### What you are asked to do
Copy out each line below exactly as written.

[[ Data provided, beginning ]]

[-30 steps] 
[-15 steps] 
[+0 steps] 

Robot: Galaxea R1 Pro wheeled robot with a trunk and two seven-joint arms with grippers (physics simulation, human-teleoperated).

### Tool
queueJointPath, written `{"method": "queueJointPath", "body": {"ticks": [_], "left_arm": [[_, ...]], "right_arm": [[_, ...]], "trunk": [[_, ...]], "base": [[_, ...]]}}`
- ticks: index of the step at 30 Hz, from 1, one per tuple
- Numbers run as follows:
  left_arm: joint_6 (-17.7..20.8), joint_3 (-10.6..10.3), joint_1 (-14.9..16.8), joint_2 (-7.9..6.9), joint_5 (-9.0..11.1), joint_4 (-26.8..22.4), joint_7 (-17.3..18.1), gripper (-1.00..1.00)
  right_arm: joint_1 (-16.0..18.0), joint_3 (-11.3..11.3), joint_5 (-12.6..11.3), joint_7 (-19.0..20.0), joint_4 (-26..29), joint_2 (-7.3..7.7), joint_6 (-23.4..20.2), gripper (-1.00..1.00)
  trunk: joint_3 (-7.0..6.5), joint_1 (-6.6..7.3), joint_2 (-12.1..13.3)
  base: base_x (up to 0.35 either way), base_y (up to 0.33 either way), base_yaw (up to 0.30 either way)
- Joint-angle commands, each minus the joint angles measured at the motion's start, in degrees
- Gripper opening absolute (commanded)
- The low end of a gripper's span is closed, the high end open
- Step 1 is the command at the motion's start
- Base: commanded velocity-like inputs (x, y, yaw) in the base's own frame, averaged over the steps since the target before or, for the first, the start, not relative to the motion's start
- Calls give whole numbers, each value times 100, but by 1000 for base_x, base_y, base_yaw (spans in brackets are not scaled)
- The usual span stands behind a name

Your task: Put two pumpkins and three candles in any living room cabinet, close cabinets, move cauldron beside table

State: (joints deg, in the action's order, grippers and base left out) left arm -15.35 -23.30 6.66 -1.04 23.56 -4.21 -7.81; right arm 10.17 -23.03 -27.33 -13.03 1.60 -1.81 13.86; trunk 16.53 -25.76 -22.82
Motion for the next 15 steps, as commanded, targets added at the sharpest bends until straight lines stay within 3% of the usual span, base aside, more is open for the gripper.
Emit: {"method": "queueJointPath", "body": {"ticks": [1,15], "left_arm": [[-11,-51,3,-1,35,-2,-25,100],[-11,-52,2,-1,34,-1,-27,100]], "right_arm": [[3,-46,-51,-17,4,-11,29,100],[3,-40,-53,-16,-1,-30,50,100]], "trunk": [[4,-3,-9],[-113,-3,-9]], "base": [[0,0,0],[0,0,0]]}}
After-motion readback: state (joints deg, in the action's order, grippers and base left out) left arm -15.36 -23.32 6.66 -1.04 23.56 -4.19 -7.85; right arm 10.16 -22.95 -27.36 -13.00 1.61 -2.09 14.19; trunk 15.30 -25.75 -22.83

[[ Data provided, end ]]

### Result of this task
[-30 steps] 
[-15 steps] 
[+0 steps] 

Robot: Galaxea R1 Pro wheeled robot with a trunk and two seven-joint arms with grippers (physics simulation, human-teleoperated).

### Tool
queueJointPath, written `{"method": "queueJointPath", "body": {"ticks": [_], "left_arm": [[_, ...]], "right_arm": [[_, ...]], "trunk": [[_, ...]], "base": [[_, ...]]}}`
- ticks: index of the step at 30 Hz, from 1, one per tuple
- Numbers run as follows:
  left_arm: joint_6 (-17.7..20.8), joint_3 (-10.6..10.3), joint_1 (-14.9..16.8), joint_2 (-7.9..6.9), joint_5 (-9.0..11.1), joint_4 (-26.8..22.4), joint_7 (-17.3..18.1), gripper (-1.00..1.00)
  right_arm: joint_1 (-16.0..18.0), joint_3 (-11.3..11.3), joint_5 (-12.6..11.3), joint_7 (-19.0..20.0), joint_4 (-26..29), joint_2 (-7.3..7.7), joint_6 (-23.4..20.2), gripper (-1.00..1.00)
  trunk: joint_3 (-7.0..6.5), joint_1 (-6.6..7.3), joint_2 (-12.1..13.3)
  base: base_x (up to 0.35 either way), base_y (up to 0.33 either way), base_yaw (up to 0.30 either way)
- Joint-angle commands, each minus the joint angles measured at the motion's start, in degrees
- Gripper opening absolute (commanded)
- The low end of a gripper's span is closed, the high end open
- Step 1 is the command at the motion's start
- Base: commanded velocity-like inputs (x, y, yaw) in the base's own frame, averaged over the steps since the target before or, for the first, the start, not relative to the motion's start
- Calls give whole numbers, each value times 100, but by 1000 for base_x, base_y, base_yaw (spans in brackets are not scaled)
- The usual span stands behind a name

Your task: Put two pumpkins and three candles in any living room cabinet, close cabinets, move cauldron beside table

State: (joints deg, in the action's order, grippers and base left out) left arm -15.35 -23.30 6.66 -1.04 23.56 -4.21 -7.81; right arm 10.17 -23.03 -27.33 -13.03 1.60 -1.81 13.86; trunk 16.53 -25.76 -22.82
Motion for the next 15 steps, as commanded, targets added at the sharpest bends until straight lines stay within 3% of the usual span, base aside, more is open for the gripper.
Emit: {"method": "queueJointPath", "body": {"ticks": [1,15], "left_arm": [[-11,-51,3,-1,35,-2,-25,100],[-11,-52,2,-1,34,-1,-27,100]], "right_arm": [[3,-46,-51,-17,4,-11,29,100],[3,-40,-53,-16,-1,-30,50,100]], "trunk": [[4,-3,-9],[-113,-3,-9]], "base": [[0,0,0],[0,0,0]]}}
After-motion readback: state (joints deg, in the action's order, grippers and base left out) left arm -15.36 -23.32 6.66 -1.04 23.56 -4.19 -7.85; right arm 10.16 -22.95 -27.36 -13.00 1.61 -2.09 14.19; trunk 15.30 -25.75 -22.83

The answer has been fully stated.